Stored items from a collection:
Start of Block

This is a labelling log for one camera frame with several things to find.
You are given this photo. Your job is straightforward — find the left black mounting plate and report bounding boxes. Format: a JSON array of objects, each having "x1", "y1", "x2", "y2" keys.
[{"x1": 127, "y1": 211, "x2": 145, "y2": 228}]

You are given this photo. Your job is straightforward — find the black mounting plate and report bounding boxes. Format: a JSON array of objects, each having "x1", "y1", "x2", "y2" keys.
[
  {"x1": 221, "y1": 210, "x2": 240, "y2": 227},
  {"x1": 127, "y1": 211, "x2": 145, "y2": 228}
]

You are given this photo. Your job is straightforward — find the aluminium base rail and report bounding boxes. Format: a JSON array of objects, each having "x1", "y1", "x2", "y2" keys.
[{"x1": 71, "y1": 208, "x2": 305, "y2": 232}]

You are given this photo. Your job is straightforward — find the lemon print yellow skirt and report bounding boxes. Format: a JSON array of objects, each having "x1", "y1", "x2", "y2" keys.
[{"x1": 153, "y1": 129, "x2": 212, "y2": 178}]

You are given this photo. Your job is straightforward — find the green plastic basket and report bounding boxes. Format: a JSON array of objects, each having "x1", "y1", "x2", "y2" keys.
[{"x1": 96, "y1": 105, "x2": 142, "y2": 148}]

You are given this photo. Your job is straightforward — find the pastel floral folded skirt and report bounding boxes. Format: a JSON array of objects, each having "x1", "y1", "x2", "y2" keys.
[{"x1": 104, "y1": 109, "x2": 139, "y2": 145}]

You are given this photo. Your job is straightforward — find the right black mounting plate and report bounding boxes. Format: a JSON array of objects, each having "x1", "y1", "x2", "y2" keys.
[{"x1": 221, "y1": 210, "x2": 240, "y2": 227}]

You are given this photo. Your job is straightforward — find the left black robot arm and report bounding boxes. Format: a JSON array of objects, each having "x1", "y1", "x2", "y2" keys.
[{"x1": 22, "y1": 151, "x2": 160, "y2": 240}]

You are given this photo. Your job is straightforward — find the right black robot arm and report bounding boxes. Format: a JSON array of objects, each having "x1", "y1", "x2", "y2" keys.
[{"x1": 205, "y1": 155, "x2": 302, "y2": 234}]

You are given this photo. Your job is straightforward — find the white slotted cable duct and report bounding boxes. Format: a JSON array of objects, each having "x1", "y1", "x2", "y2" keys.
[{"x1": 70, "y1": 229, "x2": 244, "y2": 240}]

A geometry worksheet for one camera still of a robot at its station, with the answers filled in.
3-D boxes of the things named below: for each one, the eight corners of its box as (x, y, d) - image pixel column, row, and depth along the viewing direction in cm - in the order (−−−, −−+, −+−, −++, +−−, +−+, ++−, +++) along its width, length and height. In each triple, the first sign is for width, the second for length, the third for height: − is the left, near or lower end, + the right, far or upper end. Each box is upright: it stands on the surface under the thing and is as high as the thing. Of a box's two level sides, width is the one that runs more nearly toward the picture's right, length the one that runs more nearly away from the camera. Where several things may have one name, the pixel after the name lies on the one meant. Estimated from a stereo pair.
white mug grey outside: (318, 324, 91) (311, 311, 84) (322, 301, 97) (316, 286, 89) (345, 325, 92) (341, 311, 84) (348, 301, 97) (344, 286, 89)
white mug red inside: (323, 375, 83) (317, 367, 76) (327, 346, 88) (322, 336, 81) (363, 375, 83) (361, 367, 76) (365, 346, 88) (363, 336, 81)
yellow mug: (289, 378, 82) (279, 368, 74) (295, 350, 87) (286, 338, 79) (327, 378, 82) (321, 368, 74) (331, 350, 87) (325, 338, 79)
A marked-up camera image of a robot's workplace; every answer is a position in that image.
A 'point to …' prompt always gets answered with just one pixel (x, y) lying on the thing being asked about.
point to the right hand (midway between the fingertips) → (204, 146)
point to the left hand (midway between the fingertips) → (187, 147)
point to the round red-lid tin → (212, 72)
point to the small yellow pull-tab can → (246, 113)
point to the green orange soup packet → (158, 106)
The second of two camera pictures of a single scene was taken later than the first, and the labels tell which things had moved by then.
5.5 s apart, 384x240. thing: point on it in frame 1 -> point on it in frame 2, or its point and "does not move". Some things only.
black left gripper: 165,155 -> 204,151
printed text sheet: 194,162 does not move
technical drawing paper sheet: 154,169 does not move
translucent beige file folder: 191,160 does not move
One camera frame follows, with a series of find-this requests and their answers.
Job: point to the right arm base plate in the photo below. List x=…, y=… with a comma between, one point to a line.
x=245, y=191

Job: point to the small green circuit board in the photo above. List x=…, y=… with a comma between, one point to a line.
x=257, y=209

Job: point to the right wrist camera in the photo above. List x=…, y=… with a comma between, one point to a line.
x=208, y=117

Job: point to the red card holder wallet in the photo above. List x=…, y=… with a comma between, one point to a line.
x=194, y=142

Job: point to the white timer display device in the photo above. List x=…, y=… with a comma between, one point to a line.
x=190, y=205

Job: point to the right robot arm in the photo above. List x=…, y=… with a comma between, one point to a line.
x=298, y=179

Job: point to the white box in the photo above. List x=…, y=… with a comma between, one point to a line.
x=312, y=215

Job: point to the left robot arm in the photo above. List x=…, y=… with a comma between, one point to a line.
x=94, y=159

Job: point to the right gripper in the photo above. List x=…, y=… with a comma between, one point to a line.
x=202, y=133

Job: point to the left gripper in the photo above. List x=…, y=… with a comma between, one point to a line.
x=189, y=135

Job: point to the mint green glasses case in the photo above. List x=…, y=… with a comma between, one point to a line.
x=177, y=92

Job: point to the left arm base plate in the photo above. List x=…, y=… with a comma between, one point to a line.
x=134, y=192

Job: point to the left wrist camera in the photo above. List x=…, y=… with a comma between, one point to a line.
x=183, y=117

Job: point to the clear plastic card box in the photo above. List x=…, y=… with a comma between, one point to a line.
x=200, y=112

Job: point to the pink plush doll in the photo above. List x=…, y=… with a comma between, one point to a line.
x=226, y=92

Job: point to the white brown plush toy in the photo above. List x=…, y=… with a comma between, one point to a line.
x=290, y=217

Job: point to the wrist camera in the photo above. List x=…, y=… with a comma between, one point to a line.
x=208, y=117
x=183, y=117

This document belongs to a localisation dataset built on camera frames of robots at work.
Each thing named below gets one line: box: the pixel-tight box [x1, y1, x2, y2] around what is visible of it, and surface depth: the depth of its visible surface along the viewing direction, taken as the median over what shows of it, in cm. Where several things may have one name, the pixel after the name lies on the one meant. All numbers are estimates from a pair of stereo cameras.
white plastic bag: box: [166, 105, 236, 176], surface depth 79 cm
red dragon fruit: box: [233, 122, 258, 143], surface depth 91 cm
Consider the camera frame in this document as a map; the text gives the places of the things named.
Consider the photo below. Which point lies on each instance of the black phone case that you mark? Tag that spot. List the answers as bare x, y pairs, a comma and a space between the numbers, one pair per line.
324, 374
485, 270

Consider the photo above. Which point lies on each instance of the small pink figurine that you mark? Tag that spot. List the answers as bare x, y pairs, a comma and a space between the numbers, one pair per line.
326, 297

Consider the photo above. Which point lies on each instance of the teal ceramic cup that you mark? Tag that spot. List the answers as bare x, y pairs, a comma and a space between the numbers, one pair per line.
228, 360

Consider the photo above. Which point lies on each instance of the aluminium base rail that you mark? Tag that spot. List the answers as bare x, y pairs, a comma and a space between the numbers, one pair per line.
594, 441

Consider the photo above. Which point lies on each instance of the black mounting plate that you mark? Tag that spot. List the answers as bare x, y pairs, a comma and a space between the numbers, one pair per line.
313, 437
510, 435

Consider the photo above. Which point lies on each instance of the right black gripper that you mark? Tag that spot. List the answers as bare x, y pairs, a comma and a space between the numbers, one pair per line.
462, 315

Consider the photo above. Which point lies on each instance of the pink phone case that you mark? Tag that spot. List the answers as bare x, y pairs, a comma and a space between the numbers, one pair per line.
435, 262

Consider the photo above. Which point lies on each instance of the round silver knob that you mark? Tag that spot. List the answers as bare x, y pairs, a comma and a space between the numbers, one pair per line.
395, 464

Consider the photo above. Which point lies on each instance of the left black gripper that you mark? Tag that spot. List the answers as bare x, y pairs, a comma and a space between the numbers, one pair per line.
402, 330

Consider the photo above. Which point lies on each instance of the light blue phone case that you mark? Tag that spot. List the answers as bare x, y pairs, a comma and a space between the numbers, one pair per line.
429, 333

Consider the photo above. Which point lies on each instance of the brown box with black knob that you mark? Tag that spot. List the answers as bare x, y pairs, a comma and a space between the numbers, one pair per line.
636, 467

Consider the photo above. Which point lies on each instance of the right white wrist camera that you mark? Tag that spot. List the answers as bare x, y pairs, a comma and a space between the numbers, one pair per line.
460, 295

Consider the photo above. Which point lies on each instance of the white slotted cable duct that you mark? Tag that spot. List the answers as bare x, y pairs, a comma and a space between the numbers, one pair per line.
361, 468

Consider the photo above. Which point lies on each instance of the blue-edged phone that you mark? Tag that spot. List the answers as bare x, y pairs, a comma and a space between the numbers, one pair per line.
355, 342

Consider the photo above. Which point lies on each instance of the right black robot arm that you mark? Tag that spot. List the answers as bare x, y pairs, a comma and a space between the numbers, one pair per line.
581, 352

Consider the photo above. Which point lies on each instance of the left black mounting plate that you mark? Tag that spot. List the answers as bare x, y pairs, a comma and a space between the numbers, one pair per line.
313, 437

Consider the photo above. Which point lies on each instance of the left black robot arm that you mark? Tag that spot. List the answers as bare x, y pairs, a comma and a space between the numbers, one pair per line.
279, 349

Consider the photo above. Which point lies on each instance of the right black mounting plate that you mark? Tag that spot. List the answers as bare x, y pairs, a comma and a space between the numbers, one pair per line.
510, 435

End of Block

» **TASK BRIEF**
Say the number of lines in the records above that include the string "hand", and no more.

» **WRITTEN ANSWER**
2